[GIVEN INFORMATION Boundary: Start]

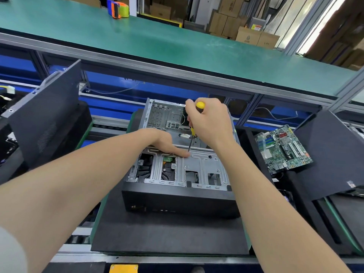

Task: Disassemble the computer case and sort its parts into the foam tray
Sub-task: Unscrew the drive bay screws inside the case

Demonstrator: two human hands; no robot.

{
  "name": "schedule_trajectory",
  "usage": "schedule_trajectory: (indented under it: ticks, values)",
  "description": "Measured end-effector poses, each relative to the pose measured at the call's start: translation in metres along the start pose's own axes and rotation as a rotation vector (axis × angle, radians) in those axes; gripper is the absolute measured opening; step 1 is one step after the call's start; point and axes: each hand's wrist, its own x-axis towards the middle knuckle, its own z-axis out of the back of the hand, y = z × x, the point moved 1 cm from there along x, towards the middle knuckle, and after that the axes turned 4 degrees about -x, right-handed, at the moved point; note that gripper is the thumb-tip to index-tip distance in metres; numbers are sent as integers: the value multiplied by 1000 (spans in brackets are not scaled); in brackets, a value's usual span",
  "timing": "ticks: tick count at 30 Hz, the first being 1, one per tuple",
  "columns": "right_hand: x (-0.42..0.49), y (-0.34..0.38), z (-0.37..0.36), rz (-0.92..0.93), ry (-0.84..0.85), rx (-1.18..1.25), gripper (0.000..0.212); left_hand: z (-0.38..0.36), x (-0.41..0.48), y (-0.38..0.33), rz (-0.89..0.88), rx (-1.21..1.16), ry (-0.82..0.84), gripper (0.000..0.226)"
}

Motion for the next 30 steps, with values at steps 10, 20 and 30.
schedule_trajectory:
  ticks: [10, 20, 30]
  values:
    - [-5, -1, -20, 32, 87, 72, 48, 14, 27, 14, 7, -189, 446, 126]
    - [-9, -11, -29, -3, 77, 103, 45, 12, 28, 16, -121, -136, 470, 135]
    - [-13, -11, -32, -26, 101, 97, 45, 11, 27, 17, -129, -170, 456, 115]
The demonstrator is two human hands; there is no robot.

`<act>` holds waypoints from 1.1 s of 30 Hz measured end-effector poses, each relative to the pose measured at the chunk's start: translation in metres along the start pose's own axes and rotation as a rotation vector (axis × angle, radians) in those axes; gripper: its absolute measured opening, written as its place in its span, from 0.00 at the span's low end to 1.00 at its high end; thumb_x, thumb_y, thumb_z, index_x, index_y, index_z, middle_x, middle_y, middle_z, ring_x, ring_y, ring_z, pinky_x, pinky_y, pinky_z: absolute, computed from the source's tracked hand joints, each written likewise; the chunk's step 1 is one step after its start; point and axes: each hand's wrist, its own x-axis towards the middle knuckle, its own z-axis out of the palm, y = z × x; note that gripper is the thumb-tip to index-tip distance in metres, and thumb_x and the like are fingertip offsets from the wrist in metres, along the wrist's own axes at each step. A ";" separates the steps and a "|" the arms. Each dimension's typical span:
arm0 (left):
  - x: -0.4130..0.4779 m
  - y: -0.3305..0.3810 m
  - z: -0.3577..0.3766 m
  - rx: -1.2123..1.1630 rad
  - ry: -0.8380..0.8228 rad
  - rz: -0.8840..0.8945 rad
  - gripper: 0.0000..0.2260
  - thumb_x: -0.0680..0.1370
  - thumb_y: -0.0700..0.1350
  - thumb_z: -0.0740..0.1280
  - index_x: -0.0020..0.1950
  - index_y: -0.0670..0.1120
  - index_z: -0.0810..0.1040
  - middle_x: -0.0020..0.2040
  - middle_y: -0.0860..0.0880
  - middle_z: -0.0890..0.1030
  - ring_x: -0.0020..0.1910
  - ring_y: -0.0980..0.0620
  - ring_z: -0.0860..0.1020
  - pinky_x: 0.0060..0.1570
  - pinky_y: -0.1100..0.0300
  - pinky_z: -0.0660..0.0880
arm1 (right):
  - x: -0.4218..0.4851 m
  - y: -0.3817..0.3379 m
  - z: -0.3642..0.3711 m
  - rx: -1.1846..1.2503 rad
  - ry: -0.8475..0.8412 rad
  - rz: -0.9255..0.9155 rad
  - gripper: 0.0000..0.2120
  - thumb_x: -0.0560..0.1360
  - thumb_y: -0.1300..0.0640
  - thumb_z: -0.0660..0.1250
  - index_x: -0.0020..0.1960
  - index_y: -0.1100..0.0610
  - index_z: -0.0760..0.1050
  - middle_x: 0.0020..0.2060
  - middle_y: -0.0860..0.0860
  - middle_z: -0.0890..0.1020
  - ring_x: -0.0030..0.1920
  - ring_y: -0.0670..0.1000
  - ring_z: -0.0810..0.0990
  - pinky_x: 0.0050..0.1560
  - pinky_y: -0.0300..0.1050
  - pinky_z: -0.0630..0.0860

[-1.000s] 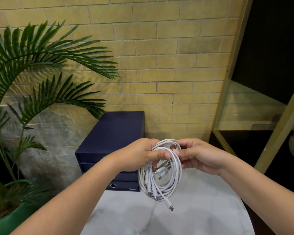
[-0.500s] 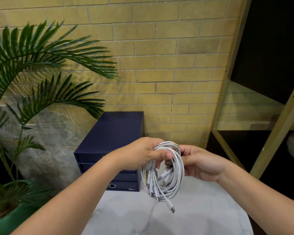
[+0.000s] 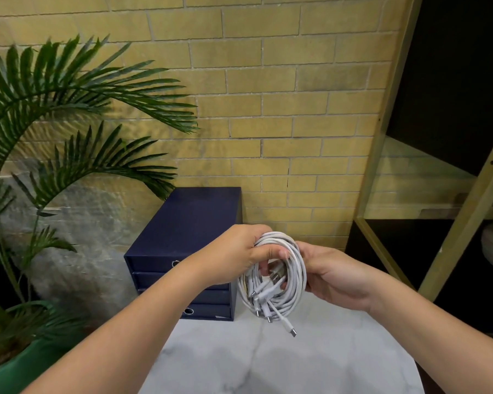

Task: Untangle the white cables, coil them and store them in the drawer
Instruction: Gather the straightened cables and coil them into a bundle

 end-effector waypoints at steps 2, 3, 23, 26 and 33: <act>0.000 0.001 -0.001 0.015 -0.009 -0.006 0.20 0.70 0.65 0.65 0.48 0.50 0.81 0.39 0.49 0.83 0.38 0.57 0.80 0.45 0.53 0.76 | 0.001 0.001 -0.002 -0.091 0.021 0.001 0.17 0.74 0.55 0.66 0.63 0.54 0.74 0.50 0.52 0.78 0.46 0.53 0.67 0.43 0.47 0.60; 0.000 0.001 -0.001 0.015 -0.011 -0.007 0.20 0.70 0.65 0.65 0.48 0.50 0.80 0.38 0.49 0.83 0.37 0.57 0.79 0.44 0.53 0.76 | 0.001 0.000 -0.002 -0.122 0.025 0.001 0.17 0.74 0.55 0.65 0.63 0.53 0.74 0.49 0.50 0.78 0.45 0.51 0.67 0.42 0.47 0.58; 0.004 -0.004 -0.006 0.006 0.031 0.009 0.22 0.70 0.66 0.64 0.47 0.48 0.80 0.39 0.48 0.82 0.38 0.54 0.78 0.41 0.58 0.74 | 0.003 0.006 0.001 0.255 0.074 0.016 0.15 0.73 0.62 0.66 0.60 0.60 0.77 0.49 0.60 0.76 0.47 0.57 0.69 0.47 0.46 0.80; 0.004 -0.006 -0.006 -0.004 0.038 0.008 0.22 0.71 0.65 0.64 0.47 0.47 0.80 0.39 0.48 0.81 0.37 0.58 0.76 0.40 0.58 0.73 | 0.004 0.008 0.003 0.295 0.077 0.002 0.17 0.75 0.65 0.62 0.63 0.61 0.74 0.49 0.57 0.81 0.44 0.52 0.80 0.46 0.46 0.80; 0.005 -0.004 -0.003 -0.035 0.029 0.025 0.22 0.70 0.64 0.64 0.48 0.47 0.81 0.42 0.46 0.82 0.39 0.55 0.78 0.43 0.57 0.75 | 0.005 0.012 0.003 0.351 0.000 0.019 0.15 0.76 0.65 0.62 0.61 0.59 0.77 0.50 0.57 0.83 0.44 0.51 0.83 0.45 0.43 0.81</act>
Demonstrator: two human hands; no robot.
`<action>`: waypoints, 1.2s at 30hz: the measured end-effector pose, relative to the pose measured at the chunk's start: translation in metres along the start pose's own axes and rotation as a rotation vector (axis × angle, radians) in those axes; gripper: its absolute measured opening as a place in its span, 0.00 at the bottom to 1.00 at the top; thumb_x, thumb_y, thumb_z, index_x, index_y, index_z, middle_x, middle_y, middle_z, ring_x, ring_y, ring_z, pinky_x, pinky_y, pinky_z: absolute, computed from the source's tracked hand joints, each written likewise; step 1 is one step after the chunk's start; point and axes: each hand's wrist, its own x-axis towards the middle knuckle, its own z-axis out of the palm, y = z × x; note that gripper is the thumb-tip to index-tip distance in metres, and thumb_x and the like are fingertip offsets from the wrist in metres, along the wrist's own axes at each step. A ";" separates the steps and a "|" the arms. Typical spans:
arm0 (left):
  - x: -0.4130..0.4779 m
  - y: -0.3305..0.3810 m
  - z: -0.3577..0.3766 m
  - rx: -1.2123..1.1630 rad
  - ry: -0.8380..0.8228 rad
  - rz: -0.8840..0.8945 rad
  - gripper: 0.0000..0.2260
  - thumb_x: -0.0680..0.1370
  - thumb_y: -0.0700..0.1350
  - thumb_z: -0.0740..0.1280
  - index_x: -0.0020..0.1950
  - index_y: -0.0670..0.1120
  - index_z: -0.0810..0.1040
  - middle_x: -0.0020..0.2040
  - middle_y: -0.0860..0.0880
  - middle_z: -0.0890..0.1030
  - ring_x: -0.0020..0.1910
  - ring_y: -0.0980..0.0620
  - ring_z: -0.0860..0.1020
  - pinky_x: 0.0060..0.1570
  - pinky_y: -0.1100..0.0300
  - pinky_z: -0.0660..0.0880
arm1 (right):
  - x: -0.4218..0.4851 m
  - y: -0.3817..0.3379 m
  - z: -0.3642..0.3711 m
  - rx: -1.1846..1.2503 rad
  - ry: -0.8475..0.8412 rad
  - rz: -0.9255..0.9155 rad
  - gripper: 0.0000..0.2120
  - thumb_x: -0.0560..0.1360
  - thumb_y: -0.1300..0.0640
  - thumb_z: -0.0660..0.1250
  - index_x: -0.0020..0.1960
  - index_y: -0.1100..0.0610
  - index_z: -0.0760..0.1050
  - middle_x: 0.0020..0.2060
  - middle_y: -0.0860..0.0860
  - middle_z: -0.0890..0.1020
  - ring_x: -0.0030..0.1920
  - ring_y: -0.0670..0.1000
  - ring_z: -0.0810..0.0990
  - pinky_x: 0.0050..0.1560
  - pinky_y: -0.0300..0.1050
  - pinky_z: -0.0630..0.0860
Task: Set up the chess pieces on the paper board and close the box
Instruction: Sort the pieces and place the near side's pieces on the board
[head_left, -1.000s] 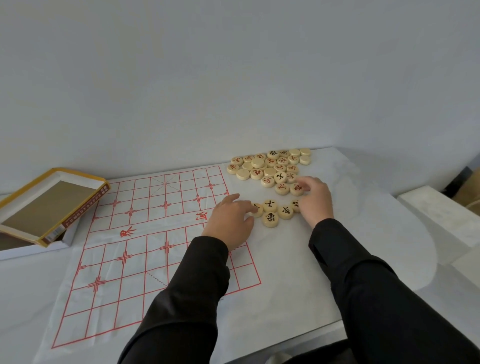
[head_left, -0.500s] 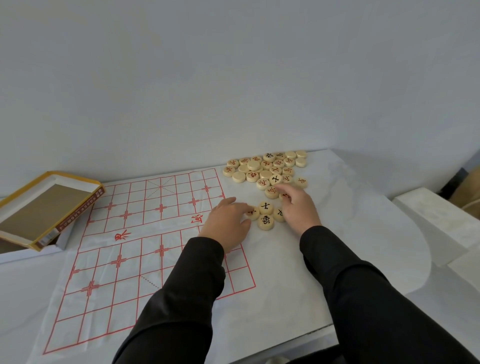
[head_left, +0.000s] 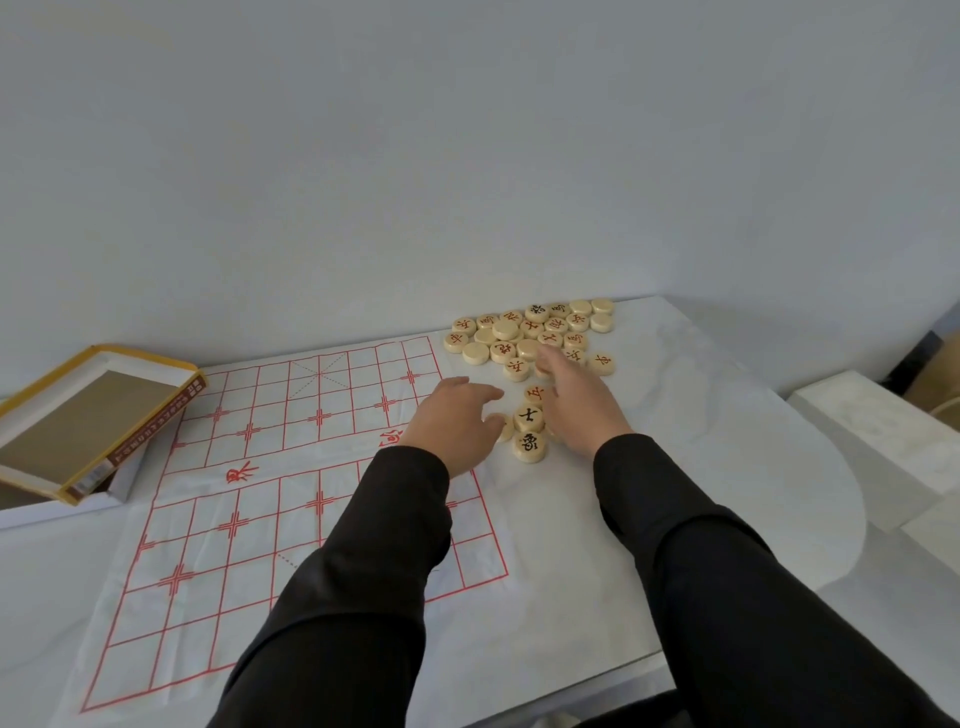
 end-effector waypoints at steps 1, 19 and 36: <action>0.000 0.000 0.001 -0.001 -0.006 -0.014 0.19 0.80 0.48 0.58 0.72 0.51 0.66 0.72 0.47 0.65 0.74 0.51 0.56 0.69 0.55 0.58 | -0.002 0.000 -0.002 0.021 0.039 0.006 0.25 0.77 0.64 0.56 0.73 0.54 0.61 0.63 0.53 0.76 0.64 0.54 0.73 0.63 0.49 0.71; 0.046 0.001 -0.015 0.223 -0.037 -0.099 0.23 0.78 0.40 0.57 0.73 0.44 0.60 0.75 0.47 0.57 0.73 0.45 0.56 0.69 0.48 0.60 | 0.018 -0.016 -0.006 0.249 0.034 0.058 0.20 0.75 0.65 0.54 0.63 0.54 0.72 0.46 0.53 0.81 0.46 0.53 0.79 0.50 0.54 0.78; 0.069 -0.008 -0.001 0.405 0.039 -0.007 0.15 0.79 0.45 0.63 0.65 0.44 0.74 0.65 0.45 0.68 0.62 0.46 0.69 0.59 0.56 0.69 | 0.043 -0.009 -0.004 -0.091 -0.112 0.043 0.24 0.77 0.65 0.54 0.72 0.54 0.64 0.69 0.53 0.70 0.68 0.54 0.69 0.66 0.48 0.68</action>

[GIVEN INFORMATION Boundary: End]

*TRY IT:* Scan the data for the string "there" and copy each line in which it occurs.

*EXPECTED ANSWER:*
  "description": "Measured end-effector poses, each relative to the pose measured at the call's start: translation in metres along the start pose's own axes and rotation as a rotation vector (axis × angle, radians) in those axes; gripper is the absolute measured opening; step 1 is one step after the call's start; point and axes: each hand's wrist, its own x-axis towards the middle knuckle, its own z-axis out of the back of the hand, y = z × x, the point moved 1 cm from there along x, towards the middle knuckle, and after that the axes turned 4 degrees about -x, right-handed, at the moved point; note that gripper is the thumb-tip to index-tip distance in metres; numbers are sent as integers: the value multiplied by 1000 (spans in brackets are not scaled); in brackets, a value's usual span",
The demonstrator is two human hands; there is no robot.

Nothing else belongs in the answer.